Unfortunately, many of these ‘shoebox’ apartments were poorly constructed. The most conspicuous examples were Sydney’s Opal and Mascot Towers, which required evacuation owing to widespread cracking.
The Four Corners Report “Cracking Up” highlighted these issues and exposed systemic flaws in the quality of high-rise apartment developments.
Engineer Leith Dawes warned that buying an off-the-plan apartment in Australia had become “Russian Roulette” due to numerous hidden structural faults.
With construction costs rising, developers are now focusing on the affluent end of the apartment market, targeting prestige buyers rather than entry‑level households.
Developers claim that affordable projects are no longer financially viable, leaving first‑home buyers locked out of the very stock meant to ease the supply crisis.
Developers are increasingly pursuing $1 million-plus price points with fatter margins.
As a result, apartments no longer serve as the conventional entry-level path to homeownership.
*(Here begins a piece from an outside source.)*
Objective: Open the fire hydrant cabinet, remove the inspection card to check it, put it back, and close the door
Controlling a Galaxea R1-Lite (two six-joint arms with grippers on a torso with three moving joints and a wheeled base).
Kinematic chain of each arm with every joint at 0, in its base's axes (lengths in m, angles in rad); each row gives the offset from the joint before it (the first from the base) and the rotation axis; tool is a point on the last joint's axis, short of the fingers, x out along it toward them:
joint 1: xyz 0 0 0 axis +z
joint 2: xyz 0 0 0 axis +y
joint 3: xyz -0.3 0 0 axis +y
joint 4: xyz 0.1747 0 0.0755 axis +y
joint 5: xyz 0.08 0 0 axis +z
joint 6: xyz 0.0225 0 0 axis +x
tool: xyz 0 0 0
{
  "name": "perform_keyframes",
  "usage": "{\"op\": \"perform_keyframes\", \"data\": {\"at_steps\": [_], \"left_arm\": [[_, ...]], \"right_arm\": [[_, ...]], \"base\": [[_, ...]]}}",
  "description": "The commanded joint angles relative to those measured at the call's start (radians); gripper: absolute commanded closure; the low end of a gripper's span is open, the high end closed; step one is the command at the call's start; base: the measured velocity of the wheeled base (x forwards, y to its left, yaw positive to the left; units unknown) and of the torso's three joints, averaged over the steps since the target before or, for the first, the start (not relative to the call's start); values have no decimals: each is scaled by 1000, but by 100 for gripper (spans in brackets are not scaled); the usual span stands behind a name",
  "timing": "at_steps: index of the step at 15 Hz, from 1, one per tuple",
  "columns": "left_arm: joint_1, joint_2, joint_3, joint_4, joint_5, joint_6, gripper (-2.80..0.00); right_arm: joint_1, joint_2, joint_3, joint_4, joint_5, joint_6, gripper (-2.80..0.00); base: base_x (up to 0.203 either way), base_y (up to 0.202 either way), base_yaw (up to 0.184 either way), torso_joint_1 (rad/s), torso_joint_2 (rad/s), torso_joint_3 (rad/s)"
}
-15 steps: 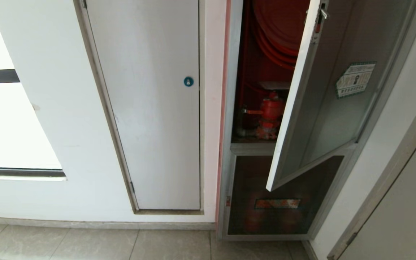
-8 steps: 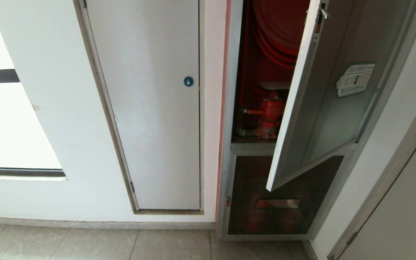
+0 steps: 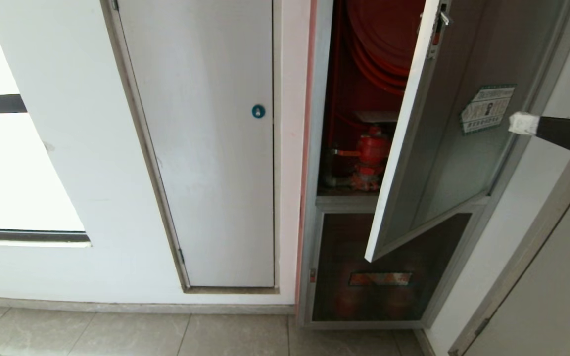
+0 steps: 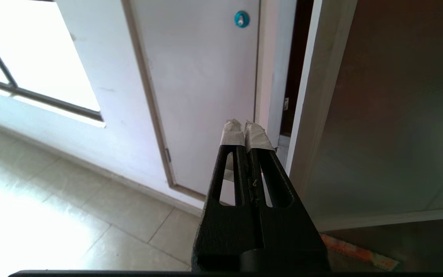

“We have an issue that has been brewing for a long time, and that is that low-income households are really struggling to find affordable housing”, said AHURI head of development Tom Alves.
“But the other bit that’s unrelated, really, is that we have an issue now where it’s difficult for property developers to be able to deliver housing affordably, and that’s impacting production. But the flip side of that is – and it seems counterintuitive – the market has disappeared”.
“The impact of this is a large number of households in significant stress and a large list of people looking to access social housing and finding themselves priced out”, he says.
The following charts from Justin Fabo at Antipodean Macro summarise the situation based on the latest dwelling approvals data for March from the Australian Bureau of Statistics.
The average value of approvals to build apartments in Australia has risen sharply over the past 12-18 months to around $850,000:

The increase has been concentrated in high-rise apartments of 4 storeys or more:

“This likely partly reflects shifts in the composition of approved apartments towards higher-end offerings”, noted Fabo.
Developers are clearly shunning the entry-level apartment market. As a result, the government’s plans to ease the housing affordability crisis via high-rise shoeboxes look like another failure.